Provision of connecting your own compute resource to dataiku
What is the provision of connecting your own compute resource(instance or K8 cluster) from Azure(or AWS) to dataiku for running specific jobs such as model training or any recipes?
Best Answer
-
Alexandru Dataiker, Dataiku DSS Core Designer, Dataiku DSS ML Practitioner, Dataiku DSS Adv Designer, Registered Posts: 1,212 Dataiker
You can install DSS on EC2 and possible use docker on the EC2 machine but this would not be recommended.
https://doc.dataiku.com/dss/latest/containers/docker.html#why-kubernetes-rather-than-docker
As for Azure App Service this is unsupported.

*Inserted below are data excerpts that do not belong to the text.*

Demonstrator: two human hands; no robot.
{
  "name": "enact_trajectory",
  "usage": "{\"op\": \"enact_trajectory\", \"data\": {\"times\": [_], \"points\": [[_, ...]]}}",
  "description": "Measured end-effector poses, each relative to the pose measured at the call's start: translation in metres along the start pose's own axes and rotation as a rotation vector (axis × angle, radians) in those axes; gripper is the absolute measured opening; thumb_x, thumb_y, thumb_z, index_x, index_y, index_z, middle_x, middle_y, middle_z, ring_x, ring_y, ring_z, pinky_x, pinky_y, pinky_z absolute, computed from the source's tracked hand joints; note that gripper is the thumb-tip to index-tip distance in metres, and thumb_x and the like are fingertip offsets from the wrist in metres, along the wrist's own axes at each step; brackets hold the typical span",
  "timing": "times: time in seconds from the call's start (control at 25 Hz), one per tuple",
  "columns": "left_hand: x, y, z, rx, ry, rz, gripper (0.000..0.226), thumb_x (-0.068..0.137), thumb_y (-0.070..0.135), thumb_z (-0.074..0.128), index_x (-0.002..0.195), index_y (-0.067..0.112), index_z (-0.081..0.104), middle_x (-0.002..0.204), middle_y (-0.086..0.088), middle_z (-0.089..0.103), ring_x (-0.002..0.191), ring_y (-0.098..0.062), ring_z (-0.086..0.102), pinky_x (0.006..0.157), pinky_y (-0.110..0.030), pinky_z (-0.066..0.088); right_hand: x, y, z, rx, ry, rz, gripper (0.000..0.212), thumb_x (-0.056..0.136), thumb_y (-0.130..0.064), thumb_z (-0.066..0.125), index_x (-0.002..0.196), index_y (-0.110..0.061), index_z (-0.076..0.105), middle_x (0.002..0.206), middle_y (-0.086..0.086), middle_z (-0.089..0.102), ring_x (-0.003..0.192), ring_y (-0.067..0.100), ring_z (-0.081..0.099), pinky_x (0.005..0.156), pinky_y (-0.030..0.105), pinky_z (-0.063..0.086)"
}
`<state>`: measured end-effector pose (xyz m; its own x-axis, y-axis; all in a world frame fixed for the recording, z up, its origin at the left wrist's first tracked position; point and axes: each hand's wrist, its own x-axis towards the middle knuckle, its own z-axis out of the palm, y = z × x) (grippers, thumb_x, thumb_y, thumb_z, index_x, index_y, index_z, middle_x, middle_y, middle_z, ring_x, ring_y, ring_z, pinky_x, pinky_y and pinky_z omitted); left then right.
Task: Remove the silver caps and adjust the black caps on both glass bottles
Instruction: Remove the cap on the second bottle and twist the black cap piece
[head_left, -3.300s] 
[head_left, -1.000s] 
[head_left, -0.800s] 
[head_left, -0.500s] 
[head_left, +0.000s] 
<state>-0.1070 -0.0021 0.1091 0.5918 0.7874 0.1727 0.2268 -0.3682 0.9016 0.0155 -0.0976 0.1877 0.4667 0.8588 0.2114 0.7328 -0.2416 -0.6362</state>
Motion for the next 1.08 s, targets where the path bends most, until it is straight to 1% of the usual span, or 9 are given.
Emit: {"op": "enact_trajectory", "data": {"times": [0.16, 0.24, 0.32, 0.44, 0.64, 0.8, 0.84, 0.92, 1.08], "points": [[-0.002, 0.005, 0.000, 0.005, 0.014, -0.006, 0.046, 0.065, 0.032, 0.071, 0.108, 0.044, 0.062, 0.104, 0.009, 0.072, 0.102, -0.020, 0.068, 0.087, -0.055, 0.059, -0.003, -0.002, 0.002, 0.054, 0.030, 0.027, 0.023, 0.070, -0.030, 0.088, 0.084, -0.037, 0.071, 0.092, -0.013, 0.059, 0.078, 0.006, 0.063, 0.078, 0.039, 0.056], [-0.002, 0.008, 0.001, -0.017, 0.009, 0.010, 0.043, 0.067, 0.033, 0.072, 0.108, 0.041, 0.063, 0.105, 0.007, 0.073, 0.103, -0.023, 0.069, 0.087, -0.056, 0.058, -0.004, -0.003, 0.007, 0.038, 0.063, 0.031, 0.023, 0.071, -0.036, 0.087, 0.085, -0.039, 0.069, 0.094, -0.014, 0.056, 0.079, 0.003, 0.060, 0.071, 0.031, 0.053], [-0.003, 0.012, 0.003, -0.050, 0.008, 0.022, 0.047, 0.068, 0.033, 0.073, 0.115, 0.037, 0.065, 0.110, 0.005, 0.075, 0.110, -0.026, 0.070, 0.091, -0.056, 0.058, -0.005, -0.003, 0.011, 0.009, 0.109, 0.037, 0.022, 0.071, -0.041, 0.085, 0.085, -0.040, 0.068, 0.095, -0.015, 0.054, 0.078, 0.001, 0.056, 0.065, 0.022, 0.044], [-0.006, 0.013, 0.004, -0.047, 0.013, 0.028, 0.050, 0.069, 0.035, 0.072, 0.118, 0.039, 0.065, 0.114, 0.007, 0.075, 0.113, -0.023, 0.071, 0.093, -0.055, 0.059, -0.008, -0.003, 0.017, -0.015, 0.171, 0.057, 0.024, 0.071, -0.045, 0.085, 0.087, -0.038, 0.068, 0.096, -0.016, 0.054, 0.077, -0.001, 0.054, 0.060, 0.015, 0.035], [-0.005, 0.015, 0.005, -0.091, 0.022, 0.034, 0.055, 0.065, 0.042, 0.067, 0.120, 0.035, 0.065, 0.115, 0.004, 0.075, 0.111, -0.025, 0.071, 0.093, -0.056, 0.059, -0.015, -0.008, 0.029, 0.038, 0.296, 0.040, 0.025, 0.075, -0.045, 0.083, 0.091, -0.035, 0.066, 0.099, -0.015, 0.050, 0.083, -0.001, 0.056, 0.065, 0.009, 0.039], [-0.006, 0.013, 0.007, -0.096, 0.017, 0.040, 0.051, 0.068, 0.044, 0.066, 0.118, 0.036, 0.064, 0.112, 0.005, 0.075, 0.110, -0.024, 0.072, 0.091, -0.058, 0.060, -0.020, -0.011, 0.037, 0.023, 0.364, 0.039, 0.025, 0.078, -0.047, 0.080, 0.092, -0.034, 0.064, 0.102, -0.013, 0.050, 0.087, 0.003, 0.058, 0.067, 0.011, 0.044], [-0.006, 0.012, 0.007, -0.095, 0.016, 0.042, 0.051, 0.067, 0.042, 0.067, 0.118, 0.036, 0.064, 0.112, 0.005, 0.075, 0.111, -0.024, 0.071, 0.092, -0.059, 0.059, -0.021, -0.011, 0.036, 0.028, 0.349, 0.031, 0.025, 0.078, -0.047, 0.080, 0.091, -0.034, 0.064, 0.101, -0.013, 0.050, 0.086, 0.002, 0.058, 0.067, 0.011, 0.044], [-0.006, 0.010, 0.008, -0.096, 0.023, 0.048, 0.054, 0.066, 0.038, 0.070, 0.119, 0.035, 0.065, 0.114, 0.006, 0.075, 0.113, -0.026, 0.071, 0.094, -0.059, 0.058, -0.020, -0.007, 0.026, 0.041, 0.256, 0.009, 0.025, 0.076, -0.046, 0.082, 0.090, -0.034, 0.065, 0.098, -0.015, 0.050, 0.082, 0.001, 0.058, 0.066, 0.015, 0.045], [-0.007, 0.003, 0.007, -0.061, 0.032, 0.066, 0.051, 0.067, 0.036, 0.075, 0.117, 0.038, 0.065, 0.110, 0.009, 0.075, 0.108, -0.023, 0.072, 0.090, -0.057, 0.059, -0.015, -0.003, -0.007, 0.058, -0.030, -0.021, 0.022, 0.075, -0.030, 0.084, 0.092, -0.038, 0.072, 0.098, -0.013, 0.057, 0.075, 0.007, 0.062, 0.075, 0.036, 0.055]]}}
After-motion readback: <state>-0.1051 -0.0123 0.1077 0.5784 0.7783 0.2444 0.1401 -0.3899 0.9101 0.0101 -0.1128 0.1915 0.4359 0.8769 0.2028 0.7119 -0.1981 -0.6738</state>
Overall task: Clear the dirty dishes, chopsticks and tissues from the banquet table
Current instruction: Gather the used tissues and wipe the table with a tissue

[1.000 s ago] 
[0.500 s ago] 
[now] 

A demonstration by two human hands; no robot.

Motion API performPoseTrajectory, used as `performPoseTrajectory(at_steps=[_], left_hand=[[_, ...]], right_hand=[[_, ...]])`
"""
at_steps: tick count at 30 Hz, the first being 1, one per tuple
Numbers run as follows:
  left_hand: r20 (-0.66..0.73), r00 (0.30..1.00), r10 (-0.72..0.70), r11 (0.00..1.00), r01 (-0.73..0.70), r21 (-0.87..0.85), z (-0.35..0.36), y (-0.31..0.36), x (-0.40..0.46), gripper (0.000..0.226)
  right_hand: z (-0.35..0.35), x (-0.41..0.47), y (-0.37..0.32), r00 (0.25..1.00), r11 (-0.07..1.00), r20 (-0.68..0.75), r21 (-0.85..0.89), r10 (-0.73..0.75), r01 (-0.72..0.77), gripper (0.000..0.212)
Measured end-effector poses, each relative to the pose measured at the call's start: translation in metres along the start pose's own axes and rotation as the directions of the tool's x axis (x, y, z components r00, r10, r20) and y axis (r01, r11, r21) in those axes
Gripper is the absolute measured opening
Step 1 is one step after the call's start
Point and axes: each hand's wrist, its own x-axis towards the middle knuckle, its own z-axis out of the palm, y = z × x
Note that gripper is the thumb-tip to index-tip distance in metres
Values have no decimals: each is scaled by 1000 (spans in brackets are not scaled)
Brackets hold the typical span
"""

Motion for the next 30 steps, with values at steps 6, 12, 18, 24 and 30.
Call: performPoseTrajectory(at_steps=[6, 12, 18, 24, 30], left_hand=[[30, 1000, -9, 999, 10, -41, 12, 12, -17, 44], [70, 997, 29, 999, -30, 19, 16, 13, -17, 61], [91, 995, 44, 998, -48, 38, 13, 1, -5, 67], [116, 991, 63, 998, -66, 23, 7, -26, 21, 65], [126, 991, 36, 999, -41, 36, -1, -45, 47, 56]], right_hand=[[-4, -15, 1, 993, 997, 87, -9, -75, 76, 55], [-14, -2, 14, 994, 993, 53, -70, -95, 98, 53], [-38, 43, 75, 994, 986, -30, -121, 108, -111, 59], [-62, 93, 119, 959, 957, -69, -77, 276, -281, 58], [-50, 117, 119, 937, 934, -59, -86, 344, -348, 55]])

We recommend using K8s to distribute computing from DSS.
https://knowledge.dataiku.com/latest/kb/data-prep/where-compute-happens.html
Answers
-
Alexandru Dataiker, Dataiku DSS Core Designer, Dataiku DSS ML Practitioner, Dataiku DSS Adv Designer, Registered Posts: 1,212 Dataiker
Hi,
You can use un-managed K8s (both AKS or EKS)
https://doc.dataiku.com/dss/latest/containers/aks/unmanaged.html
https://doc.dataiku.com/dss/latest/containers/eks/unmanaged.html
Thanks,
-
What about any EC2 instance or Azure app service?
-
Consider for use-cases where we just have to deal with ETL processes for around 5-6lakhs of rows. Can we connect our computes(Ec2 instances) to the DSS and use it for running certain ETL jobs(code or visual recipes) only, for optimizing the cost and don't want to leverage K8s, can that be done?
With that, Instead of leveraging our own, can also something that can be provided by Dataiku? If yes, what are their costings?
Also, is there any documentation that is available that specifically talks about cloud computing and infra management. If yes you can attach it in the reply, this would be really helpful.
Thanks a lot.